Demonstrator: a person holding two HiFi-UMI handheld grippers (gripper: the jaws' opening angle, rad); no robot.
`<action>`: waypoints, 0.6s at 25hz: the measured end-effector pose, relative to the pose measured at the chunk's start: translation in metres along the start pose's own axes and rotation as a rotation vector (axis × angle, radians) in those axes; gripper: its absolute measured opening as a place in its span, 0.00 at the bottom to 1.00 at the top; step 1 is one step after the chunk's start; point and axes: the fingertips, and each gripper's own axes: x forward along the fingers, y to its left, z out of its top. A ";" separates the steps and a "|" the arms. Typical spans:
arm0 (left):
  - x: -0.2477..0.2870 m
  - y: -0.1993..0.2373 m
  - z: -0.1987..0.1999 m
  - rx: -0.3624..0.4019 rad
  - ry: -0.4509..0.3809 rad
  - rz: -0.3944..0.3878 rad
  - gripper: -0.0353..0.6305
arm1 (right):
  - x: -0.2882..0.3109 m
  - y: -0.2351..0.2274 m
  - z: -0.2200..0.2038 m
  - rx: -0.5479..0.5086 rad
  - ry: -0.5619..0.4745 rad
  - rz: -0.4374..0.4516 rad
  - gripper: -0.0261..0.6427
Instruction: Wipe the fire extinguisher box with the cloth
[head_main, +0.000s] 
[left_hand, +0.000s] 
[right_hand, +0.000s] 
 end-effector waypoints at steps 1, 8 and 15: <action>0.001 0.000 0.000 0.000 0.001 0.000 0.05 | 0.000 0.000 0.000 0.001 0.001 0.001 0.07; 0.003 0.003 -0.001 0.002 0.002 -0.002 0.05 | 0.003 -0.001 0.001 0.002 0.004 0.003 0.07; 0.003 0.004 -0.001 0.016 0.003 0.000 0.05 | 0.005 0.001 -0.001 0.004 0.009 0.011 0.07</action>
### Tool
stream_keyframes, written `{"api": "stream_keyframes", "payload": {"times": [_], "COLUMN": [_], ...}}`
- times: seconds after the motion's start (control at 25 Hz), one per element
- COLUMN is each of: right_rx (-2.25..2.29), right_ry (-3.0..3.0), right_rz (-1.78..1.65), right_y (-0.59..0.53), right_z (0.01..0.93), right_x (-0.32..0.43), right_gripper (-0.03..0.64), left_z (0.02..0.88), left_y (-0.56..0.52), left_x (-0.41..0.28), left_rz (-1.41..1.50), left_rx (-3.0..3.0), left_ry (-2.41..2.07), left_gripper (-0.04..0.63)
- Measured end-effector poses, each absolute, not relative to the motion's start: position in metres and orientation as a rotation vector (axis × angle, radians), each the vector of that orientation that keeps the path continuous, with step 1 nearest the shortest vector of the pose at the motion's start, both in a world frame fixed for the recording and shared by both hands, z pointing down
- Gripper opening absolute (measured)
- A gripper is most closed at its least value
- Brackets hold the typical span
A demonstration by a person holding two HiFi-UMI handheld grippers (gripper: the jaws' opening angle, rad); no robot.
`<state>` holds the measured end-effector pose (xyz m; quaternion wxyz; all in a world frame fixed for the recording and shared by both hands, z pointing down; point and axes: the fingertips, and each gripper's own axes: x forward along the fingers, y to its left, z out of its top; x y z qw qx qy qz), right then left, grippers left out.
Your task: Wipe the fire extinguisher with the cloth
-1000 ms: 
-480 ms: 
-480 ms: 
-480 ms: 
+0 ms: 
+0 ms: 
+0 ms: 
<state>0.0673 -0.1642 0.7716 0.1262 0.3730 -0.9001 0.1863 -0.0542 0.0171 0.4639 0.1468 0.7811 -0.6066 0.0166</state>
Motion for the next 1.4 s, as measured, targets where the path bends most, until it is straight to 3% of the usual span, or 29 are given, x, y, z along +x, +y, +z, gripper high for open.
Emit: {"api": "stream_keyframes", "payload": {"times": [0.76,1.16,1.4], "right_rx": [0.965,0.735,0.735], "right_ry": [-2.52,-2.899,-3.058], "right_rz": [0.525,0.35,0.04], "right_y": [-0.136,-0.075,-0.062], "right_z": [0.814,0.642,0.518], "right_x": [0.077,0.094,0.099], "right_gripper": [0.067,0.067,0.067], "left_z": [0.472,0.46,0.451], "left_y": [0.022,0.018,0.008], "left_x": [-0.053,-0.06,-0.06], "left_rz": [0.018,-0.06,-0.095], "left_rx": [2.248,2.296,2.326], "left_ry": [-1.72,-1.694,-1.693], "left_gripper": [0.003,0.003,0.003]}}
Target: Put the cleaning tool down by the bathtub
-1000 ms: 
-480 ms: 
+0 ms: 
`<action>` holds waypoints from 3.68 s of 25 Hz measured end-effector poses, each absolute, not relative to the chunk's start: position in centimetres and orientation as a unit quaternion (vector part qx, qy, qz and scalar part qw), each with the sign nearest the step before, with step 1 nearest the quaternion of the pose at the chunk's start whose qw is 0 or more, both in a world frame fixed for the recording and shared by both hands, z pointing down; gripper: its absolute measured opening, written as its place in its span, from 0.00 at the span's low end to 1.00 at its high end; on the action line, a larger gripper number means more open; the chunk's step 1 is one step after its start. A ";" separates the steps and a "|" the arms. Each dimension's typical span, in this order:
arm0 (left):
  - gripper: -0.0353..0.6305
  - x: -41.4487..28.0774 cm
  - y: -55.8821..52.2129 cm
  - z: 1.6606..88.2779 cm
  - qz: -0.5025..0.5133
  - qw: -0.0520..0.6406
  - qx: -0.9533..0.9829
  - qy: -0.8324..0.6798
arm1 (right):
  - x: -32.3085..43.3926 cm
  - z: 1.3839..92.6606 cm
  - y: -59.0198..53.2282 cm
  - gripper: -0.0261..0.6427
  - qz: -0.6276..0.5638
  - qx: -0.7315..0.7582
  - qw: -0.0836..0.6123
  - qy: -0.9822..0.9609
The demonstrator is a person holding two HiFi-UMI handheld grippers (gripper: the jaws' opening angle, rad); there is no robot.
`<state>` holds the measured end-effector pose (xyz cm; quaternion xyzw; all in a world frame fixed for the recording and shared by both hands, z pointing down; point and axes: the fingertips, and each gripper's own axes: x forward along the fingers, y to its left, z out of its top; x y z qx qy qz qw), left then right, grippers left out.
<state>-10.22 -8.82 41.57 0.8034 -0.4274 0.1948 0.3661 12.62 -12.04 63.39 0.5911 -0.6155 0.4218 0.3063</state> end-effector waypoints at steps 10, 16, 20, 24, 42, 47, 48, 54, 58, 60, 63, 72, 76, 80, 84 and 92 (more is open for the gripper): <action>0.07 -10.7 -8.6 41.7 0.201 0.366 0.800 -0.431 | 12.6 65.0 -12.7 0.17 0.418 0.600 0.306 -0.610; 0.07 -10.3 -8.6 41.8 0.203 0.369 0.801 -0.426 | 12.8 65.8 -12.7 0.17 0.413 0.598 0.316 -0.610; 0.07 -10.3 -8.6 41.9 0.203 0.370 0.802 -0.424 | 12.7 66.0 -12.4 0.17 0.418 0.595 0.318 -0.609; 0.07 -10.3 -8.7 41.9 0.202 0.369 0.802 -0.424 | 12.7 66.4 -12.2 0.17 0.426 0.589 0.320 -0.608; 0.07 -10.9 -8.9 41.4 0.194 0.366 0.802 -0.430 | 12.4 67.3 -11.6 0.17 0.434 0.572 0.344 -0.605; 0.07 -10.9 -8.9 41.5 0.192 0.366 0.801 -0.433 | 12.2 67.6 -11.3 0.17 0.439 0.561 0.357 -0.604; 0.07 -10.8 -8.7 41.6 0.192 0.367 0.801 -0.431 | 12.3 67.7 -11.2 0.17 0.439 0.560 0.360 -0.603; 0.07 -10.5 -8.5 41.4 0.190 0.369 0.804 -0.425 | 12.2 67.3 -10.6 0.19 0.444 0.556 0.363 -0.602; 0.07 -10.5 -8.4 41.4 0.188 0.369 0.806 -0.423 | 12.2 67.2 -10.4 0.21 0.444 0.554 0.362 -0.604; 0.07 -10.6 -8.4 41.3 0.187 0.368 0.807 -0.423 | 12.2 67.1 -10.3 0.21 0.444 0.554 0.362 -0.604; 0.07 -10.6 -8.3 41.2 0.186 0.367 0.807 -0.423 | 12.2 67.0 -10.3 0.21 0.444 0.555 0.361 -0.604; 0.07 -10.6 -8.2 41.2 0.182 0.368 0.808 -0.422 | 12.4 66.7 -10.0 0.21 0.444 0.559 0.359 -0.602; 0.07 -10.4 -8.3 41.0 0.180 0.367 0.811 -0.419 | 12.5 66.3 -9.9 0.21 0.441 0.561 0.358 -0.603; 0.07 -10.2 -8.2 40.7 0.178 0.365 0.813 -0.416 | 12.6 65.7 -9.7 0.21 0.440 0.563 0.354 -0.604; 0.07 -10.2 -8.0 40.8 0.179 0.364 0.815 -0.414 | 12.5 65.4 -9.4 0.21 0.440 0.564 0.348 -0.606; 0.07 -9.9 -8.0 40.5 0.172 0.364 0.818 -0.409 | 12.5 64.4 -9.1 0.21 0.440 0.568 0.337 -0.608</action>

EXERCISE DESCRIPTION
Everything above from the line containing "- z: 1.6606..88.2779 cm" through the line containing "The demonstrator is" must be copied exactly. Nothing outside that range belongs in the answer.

REPLY
  - z: 1.6606..88.2779 cm
  - qz: -0.5025..0.5133
  - qw: -0.0520..0.6406
  - qx: -0.9533..0.9829
  - qy: -0.8324..0.6798
arm1 (right):
  - x: -32.3085..43.3926 cm
  - z: 1.3839..92.6606 cm
  - y: -59.0198..53.2282 cm
  - gripper: -0.0261..0.6427
  - qz: -0.6276..0.5638
  - qx: -0.7315..0.7582
  - qw: -0.0836..0.6123
  - qy: -0.9822..0.9609
The demonstrator is a person holding two HiFi-UMI handheld grippers (gripper: the jaws' opening angle, rad); there is no robot.

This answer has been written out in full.